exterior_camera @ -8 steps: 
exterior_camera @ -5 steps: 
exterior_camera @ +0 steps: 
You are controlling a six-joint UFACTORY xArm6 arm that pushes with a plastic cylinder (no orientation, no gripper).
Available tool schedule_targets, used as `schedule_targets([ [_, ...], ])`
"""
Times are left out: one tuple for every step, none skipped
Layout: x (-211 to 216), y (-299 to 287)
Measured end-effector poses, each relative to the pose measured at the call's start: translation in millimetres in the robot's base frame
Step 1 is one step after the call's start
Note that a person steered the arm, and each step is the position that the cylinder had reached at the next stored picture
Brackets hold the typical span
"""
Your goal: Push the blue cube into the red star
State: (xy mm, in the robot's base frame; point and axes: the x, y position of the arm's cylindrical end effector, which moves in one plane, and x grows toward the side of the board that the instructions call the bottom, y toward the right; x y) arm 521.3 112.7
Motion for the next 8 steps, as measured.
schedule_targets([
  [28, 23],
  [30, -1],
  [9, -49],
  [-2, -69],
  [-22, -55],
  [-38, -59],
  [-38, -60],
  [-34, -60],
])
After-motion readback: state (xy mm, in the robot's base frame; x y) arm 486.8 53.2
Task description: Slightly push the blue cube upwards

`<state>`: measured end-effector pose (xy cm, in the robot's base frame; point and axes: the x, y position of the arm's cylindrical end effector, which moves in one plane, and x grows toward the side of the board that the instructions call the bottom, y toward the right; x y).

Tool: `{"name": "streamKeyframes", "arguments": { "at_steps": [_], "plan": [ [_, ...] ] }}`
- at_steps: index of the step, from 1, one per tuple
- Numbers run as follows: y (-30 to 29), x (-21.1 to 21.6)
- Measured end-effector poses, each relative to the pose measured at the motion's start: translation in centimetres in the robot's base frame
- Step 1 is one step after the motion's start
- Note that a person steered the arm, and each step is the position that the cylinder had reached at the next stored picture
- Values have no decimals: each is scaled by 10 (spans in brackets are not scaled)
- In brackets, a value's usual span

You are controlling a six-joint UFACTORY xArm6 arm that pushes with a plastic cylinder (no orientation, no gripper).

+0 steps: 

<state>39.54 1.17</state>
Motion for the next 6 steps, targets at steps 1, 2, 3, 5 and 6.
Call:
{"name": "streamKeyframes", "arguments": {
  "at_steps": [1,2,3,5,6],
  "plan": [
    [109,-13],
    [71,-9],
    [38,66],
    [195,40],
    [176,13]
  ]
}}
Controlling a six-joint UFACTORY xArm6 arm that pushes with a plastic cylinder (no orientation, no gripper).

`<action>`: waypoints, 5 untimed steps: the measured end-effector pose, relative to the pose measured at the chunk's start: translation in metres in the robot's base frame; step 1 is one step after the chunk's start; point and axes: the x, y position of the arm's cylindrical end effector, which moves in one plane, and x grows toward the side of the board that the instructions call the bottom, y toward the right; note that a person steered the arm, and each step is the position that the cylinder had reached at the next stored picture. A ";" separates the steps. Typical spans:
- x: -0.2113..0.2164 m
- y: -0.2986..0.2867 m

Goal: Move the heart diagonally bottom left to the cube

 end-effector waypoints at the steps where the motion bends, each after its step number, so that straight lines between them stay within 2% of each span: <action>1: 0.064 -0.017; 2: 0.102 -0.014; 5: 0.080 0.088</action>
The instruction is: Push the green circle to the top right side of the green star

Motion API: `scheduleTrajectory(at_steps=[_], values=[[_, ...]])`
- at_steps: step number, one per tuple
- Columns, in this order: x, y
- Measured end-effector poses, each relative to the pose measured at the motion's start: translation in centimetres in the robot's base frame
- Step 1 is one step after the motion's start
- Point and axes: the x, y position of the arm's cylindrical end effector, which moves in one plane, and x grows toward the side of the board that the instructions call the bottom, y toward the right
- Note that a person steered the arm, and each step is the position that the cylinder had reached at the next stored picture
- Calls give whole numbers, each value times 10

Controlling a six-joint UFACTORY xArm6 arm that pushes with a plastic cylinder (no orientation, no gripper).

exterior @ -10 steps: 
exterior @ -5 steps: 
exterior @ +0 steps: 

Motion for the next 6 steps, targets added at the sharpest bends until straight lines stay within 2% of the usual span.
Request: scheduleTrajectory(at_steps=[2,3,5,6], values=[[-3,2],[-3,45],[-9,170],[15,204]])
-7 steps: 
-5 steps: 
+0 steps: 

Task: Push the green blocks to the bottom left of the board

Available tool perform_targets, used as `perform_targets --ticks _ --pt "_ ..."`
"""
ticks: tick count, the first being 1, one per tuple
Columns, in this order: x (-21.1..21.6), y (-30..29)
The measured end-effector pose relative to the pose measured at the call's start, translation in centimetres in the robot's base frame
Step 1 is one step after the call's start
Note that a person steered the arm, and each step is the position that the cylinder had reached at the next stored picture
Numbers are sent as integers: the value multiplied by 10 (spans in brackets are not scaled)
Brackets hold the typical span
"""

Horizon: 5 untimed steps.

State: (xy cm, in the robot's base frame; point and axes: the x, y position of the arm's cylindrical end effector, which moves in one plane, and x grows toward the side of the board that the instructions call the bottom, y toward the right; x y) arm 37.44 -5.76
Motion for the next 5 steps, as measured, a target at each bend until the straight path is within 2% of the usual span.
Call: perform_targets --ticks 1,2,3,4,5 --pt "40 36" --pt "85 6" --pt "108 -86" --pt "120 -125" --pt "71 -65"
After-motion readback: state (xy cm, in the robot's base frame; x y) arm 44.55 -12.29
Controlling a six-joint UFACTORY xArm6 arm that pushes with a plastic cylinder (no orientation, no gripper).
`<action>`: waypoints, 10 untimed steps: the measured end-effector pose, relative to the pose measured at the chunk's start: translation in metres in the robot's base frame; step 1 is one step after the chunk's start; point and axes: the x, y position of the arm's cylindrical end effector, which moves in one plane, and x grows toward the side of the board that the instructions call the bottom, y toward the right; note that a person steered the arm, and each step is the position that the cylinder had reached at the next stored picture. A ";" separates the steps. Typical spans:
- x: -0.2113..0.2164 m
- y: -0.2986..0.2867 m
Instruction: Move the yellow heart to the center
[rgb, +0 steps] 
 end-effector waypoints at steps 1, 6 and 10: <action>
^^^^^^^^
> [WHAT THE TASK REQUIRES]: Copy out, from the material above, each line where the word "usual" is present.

> [SOLVED EXERCISE]:
- In brackets, a value's usual span
Motion for the next 6 steps, targets added at the sharpest bends until straight lines stay within 2% of the usual span.
Motion for the next 5 steps, as measured, a target at each bend until the straight path is within 2% of the usual span.

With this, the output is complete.